A change from the line, which we really want to send the ball is actually relatively small, but it exists and is the result of many factors. Let's start with the fact, that the very movement of the mechanism in the weapon (descent, needle) causes the weapon to move. After all, the primer is smashed and not with little force. There are already some vibrations of the weapon here, hand. Then there is an explosion. For these, who were careful with physics - in a typical pistol ammunition, the pressure in the initial stage, at the time, when it is highest (at the moment of disconnection of the shell from the ball), is approx 100-300 MPa. In the case of e.g.. Magnum ammunition - much more. In a word, this value is really great and generates a lot of shock. But basically - a disturbing shock, or rather its disturbing phase - it takes place after the bullet exits the barrel. Nevertheless - the explosion is there, there is traffic. But most importantly - the barrels, mimo, that more and more advanced- they are not cosmic and there is no chance, so that the projectile passing through it would not make it vibrate. There are simply no miracles. That is why shots fired from one pistol come out of it at a slightly different angle each time. But it certainly is, at least in a good and operational weapon, I have no question about it, that one missile would fly 2 meters to the left, and others 3 to the right and one meter up. There is no doubt, that the statement at the beginning of the article was nonsense. The gun moves, considerable, but when our hand is thrown much up - the bullet is long far from the barrel. Such a recoil in the context of one shot does not interest us then. I guess, that we come up with some extreme type example - a weapon weighing this much, what a bullet. The effect of the shot would be obvious. As a rule - the heavier the weapon, the more mass it has, which will absorb the recoil. It still depends on a few factors - such, like barrel length for example, but the general rule is, as above.

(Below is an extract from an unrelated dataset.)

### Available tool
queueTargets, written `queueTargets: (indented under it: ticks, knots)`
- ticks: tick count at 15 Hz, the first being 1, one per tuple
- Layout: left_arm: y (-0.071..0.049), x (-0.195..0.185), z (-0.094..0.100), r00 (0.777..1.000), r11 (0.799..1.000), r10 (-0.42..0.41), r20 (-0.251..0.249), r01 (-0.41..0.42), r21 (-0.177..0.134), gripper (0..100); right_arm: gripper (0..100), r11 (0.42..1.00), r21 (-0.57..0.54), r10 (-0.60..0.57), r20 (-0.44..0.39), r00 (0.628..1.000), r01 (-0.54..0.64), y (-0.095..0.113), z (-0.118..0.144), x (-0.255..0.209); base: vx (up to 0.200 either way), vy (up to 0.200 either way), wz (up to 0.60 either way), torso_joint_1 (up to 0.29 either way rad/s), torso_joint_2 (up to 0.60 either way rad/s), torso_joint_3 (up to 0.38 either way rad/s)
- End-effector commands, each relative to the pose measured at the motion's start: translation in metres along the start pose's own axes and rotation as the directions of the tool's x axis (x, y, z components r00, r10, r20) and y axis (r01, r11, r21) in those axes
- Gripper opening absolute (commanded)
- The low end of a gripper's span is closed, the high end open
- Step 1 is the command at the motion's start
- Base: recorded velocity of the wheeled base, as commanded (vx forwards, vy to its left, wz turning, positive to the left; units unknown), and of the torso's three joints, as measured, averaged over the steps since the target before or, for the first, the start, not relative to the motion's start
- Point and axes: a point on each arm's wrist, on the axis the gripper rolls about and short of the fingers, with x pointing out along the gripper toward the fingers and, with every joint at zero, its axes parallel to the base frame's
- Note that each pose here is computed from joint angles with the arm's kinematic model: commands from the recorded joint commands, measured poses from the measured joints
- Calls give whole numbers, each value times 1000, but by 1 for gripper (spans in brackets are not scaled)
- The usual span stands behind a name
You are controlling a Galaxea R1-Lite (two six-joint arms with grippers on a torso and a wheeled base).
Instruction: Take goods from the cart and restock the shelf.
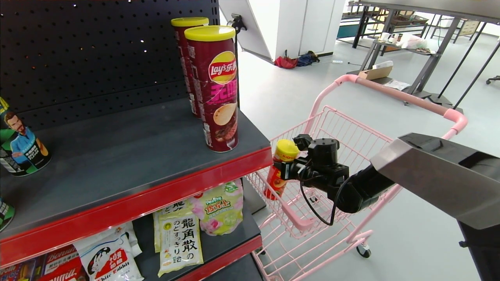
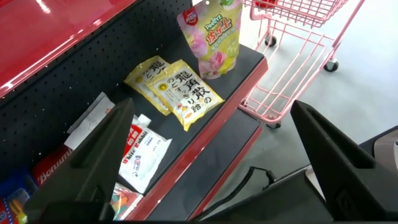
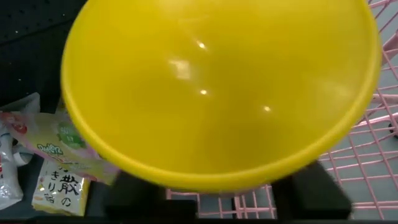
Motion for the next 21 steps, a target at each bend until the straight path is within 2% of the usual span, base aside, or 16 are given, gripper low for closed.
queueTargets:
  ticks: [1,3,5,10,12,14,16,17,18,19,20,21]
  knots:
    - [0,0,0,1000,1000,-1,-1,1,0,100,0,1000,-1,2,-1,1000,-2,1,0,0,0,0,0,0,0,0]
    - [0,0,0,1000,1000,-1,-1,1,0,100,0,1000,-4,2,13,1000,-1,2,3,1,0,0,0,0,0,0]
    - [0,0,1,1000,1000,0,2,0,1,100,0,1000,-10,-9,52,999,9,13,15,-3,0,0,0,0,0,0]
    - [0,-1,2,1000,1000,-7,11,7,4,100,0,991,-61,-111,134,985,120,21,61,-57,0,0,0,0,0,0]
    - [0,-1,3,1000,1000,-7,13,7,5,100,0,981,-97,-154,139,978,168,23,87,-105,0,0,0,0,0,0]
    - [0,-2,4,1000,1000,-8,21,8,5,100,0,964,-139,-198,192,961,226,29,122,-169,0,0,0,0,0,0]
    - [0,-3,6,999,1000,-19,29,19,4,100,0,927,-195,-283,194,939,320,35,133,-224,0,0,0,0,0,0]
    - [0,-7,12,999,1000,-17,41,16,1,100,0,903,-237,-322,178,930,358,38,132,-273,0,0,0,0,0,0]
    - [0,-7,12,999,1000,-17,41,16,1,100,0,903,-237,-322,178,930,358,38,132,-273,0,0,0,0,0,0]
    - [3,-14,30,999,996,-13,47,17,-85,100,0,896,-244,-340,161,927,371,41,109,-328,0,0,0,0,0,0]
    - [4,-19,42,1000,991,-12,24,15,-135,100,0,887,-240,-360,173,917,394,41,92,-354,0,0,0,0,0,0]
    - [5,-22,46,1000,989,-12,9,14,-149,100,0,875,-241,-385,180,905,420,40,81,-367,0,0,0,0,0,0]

Lots of people are wondering too, or, unfortunately, often states with "certainty", that the projectile reaches its highest energy precisely at the mouth of the barrel, and, that strength, with which it is thrown is so large, that the projectile flies straight for a long time and does not fall. Nothing could be more wrong. Earth attracts everything the same, indifferent, is it a standing car, or a ball flying at a speed of several hundred meters per second.

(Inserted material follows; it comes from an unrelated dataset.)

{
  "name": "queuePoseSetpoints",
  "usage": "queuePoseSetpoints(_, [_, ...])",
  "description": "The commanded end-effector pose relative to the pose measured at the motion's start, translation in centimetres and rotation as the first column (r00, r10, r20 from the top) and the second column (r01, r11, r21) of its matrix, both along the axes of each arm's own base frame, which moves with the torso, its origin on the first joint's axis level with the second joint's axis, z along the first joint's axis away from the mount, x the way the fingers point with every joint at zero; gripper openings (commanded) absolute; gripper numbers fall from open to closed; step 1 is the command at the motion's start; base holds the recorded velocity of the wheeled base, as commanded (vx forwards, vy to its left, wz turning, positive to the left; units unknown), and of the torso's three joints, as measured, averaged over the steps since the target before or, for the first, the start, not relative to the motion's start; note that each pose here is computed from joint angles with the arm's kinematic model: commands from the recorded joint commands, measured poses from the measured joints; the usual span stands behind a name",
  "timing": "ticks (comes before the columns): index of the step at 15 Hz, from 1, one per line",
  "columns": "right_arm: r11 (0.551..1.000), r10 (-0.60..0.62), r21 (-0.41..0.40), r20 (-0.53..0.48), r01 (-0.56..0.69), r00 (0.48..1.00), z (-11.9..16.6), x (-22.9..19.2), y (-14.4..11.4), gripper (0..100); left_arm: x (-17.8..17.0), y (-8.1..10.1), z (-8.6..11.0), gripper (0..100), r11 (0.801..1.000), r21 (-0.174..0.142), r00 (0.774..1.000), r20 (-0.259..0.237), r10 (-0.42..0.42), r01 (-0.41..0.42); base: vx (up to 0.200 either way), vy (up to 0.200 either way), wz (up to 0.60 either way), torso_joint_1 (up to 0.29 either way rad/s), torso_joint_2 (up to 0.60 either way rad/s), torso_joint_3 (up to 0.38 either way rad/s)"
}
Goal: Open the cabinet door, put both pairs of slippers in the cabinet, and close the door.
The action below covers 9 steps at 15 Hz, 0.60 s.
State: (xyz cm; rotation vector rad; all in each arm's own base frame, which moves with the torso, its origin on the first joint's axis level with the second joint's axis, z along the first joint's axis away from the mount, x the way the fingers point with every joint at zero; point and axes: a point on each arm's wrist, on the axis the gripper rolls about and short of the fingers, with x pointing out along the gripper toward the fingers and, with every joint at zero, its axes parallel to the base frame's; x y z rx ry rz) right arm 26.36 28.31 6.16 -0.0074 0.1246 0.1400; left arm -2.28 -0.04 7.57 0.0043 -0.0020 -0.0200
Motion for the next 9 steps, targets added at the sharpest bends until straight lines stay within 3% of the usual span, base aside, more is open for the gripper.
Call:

Projectile NOW after that, how it loses support in the form of a barrel, it starts to subside. As for energy- its highest value is slightly BEHIND the barrel, a moment before that, how gunpowder gases begin to expand rapidly(contrary to appearances, they do not lose power immediately after leaving the barrel, only slightly later) and escape into the atmosphere. Despite this indisputable fact, the velocity of bullets is often measured at some distance from the muzzle of the barrel. Often even a meter, two, three. Instructors are also asked about the bang of a shot and why one weapon of a similar caliber is louder than the other. There is no doubt, that it is the amount of gunpowder that matters more, not caliber, but obviously, one goes hand in hand with the other. More or less. Because ammunition in one caliber is often produced with various amounts of gunpowder. Combat ammunition, military, police often have a much larger amount of this material, sometimes too much, to safely fire sports guns of the same caliber, what a military counterpart. Which, however, still affects the bang? It is largely the speed of the projectile. Much of the noise in supersonic ammunition is the fault of exceeding the speed of sound. That is why many armies of the world use not only silencers for suppressed weapons (which allow the gases in their numerous chambers to expand. In Poland, they can only be used by appropriate services), ale i specjalnie przygotowaną mocną, but "slow" ammunition, not exceeding the said value. Part of the ammunition, from which we shoot pistols and revolvers at the shooting range belongs to the supersonic ones, and some to the other. As for rifles - only single types of ammunition do not exceed the speed of sound.